Original Cinemaniac

Sperms Of Endearment

            One of the most startling things I heard during this endless pandemic was the statement, “I’m even sick of porn!”

            I can sympathize- to a point. I’m not about to give a thesis on porn or weigh the social and moral issues the subject raises. I just don’t care about any of that. I just like the word “pornography.” It has a lilting ring to it. A dramatic authority. You expect someone to say, “Yes, my son’s teaching Pornography at Yale.”

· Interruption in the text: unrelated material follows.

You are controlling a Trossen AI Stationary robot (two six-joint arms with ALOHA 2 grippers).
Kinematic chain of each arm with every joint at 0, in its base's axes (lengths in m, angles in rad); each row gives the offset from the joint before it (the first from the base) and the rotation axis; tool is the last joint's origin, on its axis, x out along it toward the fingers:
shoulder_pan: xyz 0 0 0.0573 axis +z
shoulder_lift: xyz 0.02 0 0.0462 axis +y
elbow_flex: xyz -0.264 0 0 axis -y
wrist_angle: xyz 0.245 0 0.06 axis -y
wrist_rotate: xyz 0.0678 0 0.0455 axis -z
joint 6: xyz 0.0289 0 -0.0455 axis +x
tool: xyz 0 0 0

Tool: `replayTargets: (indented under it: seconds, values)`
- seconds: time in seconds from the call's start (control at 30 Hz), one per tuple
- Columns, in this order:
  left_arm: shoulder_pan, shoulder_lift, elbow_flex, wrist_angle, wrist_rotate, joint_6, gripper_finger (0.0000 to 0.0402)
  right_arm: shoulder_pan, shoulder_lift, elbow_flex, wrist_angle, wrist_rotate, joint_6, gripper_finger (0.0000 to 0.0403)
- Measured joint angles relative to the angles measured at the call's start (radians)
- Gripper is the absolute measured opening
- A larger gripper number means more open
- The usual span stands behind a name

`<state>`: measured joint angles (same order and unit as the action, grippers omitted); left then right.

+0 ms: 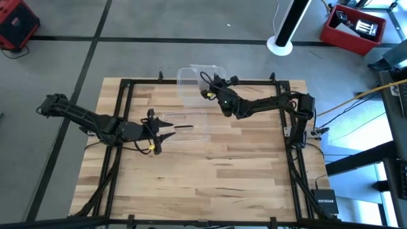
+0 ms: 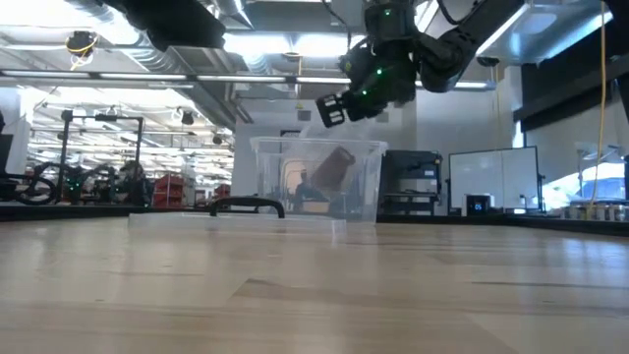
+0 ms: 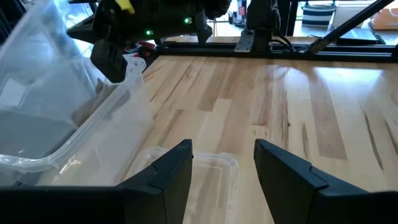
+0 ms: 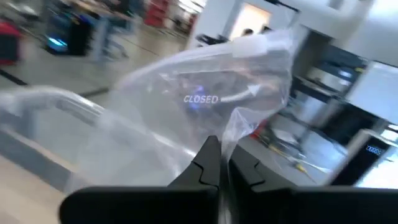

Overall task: Roll bandage
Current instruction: Put the transparent zip bag containing the rolled brown bandage into the transparent container

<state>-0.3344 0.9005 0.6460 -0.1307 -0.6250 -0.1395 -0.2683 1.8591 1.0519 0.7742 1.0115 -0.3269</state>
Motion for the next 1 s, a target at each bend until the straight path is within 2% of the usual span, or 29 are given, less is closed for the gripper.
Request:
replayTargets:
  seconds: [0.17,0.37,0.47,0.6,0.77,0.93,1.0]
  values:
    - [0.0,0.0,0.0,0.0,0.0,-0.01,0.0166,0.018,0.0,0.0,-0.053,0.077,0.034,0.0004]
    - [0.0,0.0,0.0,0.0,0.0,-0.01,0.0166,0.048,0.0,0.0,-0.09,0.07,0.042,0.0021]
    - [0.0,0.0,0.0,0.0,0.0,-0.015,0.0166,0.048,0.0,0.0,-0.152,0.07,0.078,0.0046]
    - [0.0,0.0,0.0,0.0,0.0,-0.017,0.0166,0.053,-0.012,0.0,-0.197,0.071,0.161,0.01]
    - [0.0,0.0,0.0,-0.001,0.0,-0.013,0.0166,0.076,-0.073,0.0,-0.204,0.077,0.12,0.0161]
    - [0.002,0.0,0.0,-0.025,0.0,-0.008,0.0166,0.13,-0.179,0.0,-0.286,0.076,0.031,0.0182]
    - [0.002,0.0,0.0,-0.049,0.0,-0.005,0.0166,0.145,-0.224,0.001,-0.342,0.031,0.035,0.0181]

            I can’t quite remember the first time I saw a dirty picture. I knew my father kept girlie magazine in a locked cabinet in the basement, and one day, when I knew everyone was out of the house, I used a bobby pin to break in but was disappointed in what I found. There were all these “adult” magazine with titles like Swank and Nugget and Men’s World with pictures of hefty women in negligees along with articles on the proper way to blow away a moose with your hunting rifle. I discovered the power of titillation on the printed page reading Peyton Place, with author Grace Metalious’s vivid description of Betty’s diamond-hard nipples. And Harold RobbinsThe Carpetbaggers, where right from the first page the hero- Jonas Cord- was clutching the throttle of a plane like his cock. But it wasn’t until Boy Scout summer camp when one of the seedier Scouts showed us a stack of hardcore black-and-white pictures of a couple copulating in a myriad of complicated positions. That was when I realized the glory of the “Real McCoy.” Just looking around at the widened eyes at my tent-mates made me realize the power these pictures had over people.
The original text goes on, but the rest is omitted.